** Input data follows **
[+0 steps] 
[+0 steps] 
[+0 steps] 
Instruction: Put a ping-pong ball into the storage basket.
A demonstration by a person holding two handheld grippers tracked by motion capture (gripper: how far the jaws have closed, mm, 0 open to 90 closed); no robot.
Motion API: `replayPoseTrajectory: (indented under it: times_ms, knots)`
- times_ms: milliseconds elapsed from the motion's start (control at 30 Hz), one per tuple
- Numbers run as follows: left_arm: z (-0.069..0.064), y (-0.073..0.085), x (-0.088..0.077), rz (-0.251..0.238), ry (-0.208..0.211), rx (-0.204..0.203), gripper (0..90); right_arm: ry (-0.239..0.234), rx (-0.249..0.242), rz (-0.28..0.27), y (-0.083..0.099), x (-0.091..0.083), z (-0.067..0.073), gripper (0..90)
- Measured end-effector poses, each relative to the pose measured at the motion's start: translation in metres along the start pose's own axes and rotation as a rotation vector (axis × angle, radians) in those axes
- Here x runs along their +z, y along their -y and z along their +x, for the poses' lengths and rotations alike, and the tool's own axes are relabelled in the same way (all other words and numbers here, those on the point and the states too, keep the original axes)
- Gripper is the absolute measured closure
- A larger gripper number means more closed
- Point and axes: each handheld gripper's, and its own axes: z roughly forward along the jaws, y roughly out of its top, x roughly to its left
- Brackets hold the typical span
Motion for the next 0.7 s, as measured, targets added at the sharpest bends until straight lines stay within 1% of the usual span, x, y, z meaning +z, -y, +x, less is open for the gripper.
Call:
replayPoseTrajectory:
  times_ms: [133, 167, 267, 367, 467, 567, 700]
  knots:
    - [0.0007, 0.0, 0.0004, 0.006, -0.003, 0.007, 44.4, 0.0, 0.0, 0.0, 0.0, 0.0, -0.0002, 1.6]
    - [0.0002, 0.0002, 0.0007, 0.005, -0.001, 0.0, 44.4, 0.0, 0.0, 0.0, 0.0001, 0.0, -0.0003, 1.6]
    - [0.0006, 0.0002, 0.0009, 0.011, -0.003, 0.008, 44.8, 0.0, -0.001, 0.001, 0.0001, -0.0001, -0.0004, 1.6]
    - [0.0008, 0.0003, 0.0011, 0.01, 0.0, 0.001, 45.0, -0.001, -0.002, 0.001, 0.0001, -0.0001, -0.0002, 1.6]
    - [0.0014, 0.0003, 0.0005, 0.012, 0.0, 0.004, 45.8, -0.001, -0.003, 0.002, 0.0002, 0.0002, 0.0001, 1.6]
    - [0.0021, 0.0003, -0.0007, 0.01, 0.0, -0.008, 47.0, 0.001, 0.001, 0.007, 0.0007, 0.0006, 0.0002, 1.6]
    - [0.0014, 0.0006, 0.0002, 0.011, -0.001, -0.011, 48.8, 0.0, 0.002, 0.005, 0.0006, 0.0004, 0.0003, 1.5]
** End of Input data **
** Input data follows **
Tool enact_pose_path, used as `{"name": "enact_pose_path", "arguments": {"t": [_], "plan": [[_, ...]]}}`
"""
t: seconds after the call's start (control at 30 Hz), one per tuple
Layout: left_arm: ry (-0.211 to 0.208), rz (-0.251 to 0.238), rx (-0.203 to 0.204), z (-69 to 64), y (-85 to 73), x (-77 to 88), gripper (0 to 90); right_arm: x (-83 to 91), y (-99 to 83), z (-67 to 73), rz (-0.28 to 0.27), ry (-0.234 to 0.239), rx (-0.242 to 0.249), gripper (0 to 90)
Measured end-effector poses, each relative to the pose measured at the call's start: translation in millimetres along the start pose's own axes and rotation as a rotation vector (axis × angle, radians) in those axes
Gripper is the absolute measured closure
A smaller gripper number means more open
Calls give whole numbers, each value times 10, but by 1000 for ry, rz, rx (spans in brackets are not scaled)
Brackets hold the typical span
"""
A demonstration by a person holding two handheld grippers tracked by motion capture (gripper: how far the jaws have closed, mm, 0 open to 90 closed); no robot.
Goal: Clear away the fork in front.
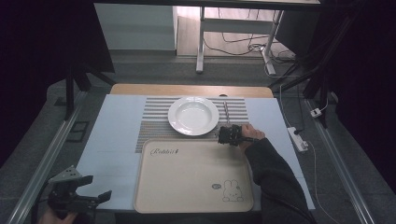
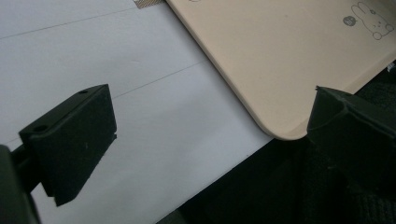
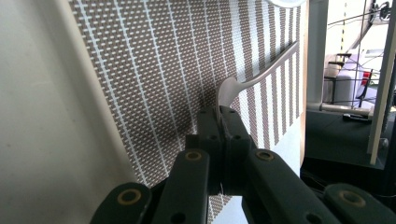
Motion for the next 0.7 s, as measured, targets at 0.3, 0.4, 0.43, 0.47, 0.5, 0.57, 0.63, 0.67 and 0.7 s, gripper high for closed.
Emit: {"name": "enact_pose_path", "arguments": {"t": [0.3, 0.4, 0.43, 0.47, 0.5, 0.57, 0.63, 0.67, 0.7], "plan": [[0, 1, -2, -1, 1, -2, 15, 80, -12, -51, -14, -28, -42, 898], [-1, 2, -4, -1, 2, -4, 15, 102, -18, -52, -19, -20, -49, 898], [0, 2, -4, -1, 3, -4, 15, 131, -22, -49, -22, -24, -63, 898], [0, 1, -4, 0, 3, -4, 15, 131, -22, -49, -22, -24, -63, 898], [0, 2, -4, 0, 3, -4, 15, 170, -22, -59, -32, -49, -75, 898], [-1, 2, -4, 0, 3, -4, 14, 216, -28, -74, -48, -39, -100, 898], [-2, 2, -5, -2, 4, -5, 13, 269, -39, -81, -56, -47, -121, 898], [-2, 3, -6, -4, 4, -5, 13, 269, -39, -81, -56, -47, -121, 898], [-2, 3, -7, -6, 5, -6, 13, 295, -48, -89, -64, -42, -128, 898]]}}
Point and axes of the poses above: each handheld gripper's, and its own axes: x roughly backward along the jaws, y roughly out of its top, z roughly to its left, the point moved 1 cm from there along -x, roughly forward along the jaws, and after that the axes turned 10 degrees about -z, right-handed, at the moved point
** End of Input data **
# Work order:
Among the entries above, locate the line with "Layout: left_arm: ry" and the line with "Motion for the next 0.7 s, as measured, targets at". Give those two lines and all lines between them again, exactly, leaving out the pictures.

# Solution for this problem:
Layout: left_arm: ry (-0.211 to 0.208), rz (-0.251 to 0.238), rx (-0.203 to 0.204), z (-69 to 64), y (-85 to 73), x (-77 to 88), gripper (0 to 90); right_arm: x (-83 to 91), y (-99 to 83), z (-67 to 73), rz (-0.28 to 0.27), ry (-0.234 to 0.239), rx (-0.242 to 0.249), gripper (0 to 90)
Measured end-effector poses, each relative to the pose measured at the call's start: translation in millimetres along the start pose's own axes and rotation as a rotation vector (axis × angle, radians) in those axes
Gripper is the absolute measured closure
A smaller gripper number means more open
Calls give whole numbers, each value times 10, but by 1000 for ry, rz, rx (spans in brackets are not scaled)
Brackets hold the typical span
"""
A demonstration by a person holding two handheld grippers tracked by motion capture (gripper: how far the jaws have closed, mm, 0 open to 90 closed); no robot.
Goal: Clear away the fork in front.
Motion for the next 0.7 s, as measured, targets at 0.3, 0.4, 0.43, 0.47, 0.5, 0.57, 0.63, 0.67 and 0.7 s, gripper high for closed.

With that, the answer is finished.